Many people have heard of the five stages of grief that we go through when aloved one dies: denial, anger, bargaining, loss, and acceptance. This grieving concept was introduced in 1969 by the late Dr. Elisabeth Kübler-Ross in her book, “On Death and Dying.” Although the concept was originally focused on how people handle death, these five stages of grief can also be used to help work through the emotional process of a Massachusetts divorce.
It is not uncommon to think of divorce as the death of one’s marriage. Even a spouse who wants the divorce can feel a deep sense of loss.
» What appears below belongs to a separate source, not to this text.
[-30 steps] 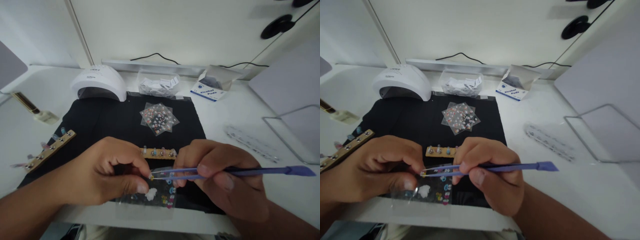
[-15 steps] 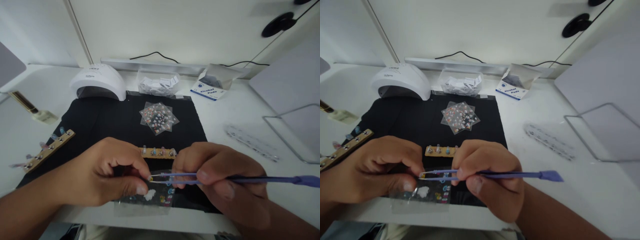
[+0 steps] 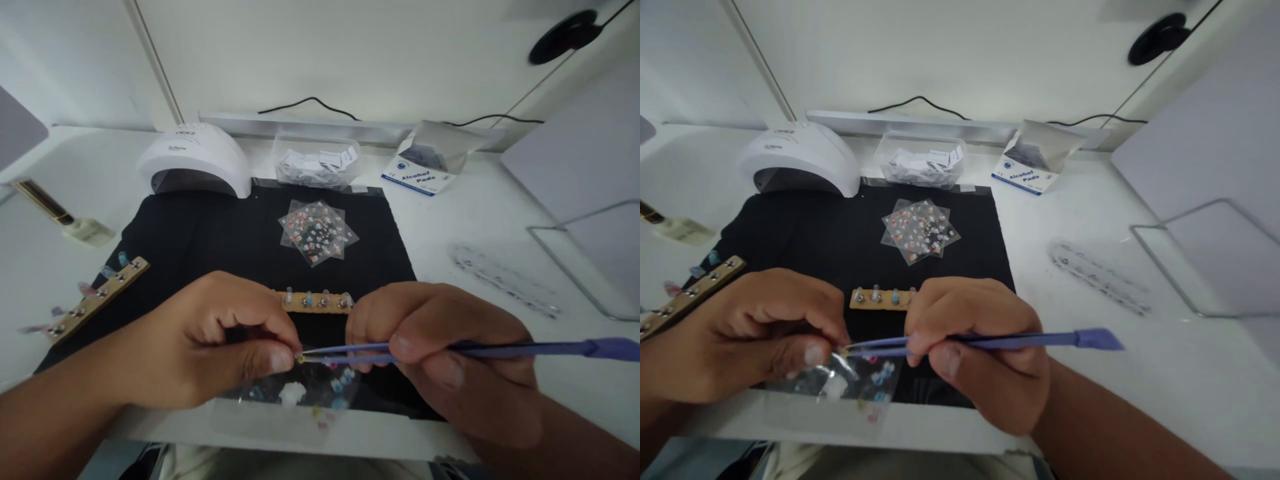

When one spouse is adamant about not wanting the divorce, it is not uncommon for that spouse to be in denial that the divorce is happening. Many times, he or she may ignore all legal documents and/or correspondence regarding the divorce. He or she often feels that by ignoring all of these things, the divorce does not exist.
At some point, the reality of the divorce begins to set in and denial is replaced by anger. The anger is often directed at the other spouse for filing for divorce and for breaking up the family. In many divorces, this anger becomes so intense that the spouse blames the other for everything and anything that is wrong-even for issues that the spouse who wants the divorce has nothing to do with.
As the anger begins to dissipate, the spouse may find him or herself trying to bargain with the other spouse to stop the divorce. Instead of negotiating divorce settlements, he or she attempts to negotiate a reconciliation. He or she bargains with his or her spouse, promising to change the behaviors that he or she believes is driving his or her spouse to pursue the divorce.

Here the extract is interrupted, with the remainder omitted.